THOUGHTS BEFORE SHOOTING
Instead of jumping right into shooting any subject, I work at giving thought to where I want to go visually. Am I documenting or interpreting? How much of the subject do I want in the frame? And, so on. The one thing I don’t do is approach a subject with my camera and lens already attached to the tripod with legs fully extended. I may need to change my lens, and often, I’ll need to lower all the sections of the legs. So, I’ll carry the tripod separate from the camera and stuff a few lenses and accessories in my bag.
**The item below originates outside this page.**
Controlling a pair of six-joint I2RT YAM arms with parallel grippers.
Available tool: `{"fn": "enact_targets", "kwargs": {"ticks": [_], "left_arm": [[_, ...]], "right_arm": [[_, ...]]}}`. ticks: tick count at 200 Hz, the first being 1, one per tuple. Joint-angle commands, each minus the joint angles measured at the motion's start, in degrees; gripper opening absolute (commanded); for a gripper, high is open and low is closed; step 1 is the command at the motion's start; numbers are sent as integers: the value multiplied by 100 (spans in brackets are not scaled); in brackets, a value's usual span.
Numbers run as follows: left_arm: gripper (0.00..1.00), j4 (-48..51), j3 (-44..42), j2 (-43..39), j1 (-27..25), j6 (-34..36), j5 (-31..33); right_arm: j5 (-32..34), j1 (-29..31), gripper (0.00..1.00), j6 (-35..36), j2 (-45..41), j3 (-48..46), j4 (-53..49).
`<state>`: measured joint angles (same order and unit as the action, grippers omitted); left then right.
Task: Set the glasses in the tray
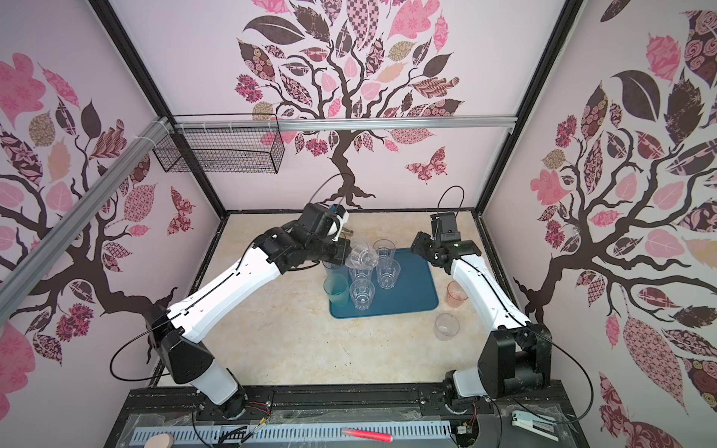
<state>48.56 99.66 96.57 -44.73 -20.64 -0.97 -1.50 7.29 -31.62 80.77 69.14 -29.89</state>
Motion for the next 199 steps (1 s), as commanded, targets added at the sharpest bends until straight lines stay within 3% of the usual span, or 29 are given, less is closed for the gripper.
{"fn": "enact_targets", "kwargs": {"ticks": [1,58,107,162,199], "left_arm": [[0,-278,-43,183,-294,-43,-182],[0,-590,-387,758,-897,231,-2],[0,-1005,-521,1348,-1066,367,340],[0,-637,6,2143,-1164,587,925],[0,-530,228,2424,-1161,666,949]], "right_arm": [[70,-68,72,-103,-271,-62,49],[66,-140,72,-101,-273,-113,68],[113,-145,72,-73,-315,-163,71],[32,-145,71,-42,-316,-161,95],[-41,-137,71,-48,-316,-217,132]]}}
Again, I’m pondering. What Is the subject? If more than one of a group, which one is the “star” and which are the supporting characters? I keep asking myself questions. Why this one? What made me stop? Where do I need to stand, kneel or lie down to get that “star” in the frame as I envision? What lens and accessories are best to start with to tell that story? Once I figure out my position, placement and perspective, I take some practice shots without the tripod to further refine my starting point. Then, I bring in the tripod or other support and lighting tools to begin.
Other choices we need to make (sometimes challenging) include what aperture we need to use for appropriate depth of field and where to place the focus. In addition, do we use auto-focus or manual? It depends.
Selective focus and shallow depth of field is a part of my shooting style. However, some subjects require a small aperture to record as much detail as possible. Getting parallel to your subject is one way to maximize DOF, but it’s not always the best angle for the composition you’re after. Focus Stacking is a technique for deep depth of field that can be helpful in macro to record all the detail that sometimes even f/32 won’t capture. It involves taking many images (on tripod) at different focus points. It takes practice and a thoughtful approach to achieve the results you’re after. Even if your camera will do the work for you in terms of taking the images, you’ve still got to learn the steps for post-processing. Having a vision and working out the steps in the field and in post are important. If you want to use shallow DOF, then where you place the edge or point of focus matters. You’ve got to “do the dance” and work the image in a logical way to get your composition and exposure in a good place first. Then, place the focus in your first-choice position (the one that makes the most sense to you). Ask yourself what areas, if not sharply focused, would bother you. There’s your starting point.
And, another consideration is whether to use auto-focus or manual focus for your macro and close-up images. It depends. My eyes are not as good as they used to be, so if autofocus works, I use it. That said, I will never let an autofocus point steer or change my composition. So, very often, I will use autofocus to get me in the ballpark and then switch to manual focus to refine according to my vision for the subject.
If you’re not sure which aperture is best, take a series of images and vary the aperture for each composition. Don’t start the next series with a different point of focus or perspective until you finish with the first. Work each perspective in the field until you have taken enough to give yourself options in post. In other words, work your subjects – intentionally. Wring out all the possibilities. Believe me, I see far too many attempts at macro image making that fall short and land heavily in the “hurry up and shoot” zone that might include only a few images, handheld, out of focus or poorly composed. If you leave before you get it “right,” you’ve wasted time. If you’re in a hurry, you cannot slow down, focus and execute your vision, unless you’re a magician.
Often, I will stay with a subject for quite a while, sometimes an hour or more. It’s not that I’m advocating this for you, but you must give your subjects the time and attention it takes to make all the pieces come together. Make sure your final frames make you smile . . . And, just for good measure, take a look at your series. Where did you start? What adjustments did you make to keep refining? And where did you land with the images you’re happy with? Those extra frames and extended time spent before you felt successful represent you working it all out. (Many of my series with macro subjects are over 20 frames and some even in the 64-frame range.) Take the time.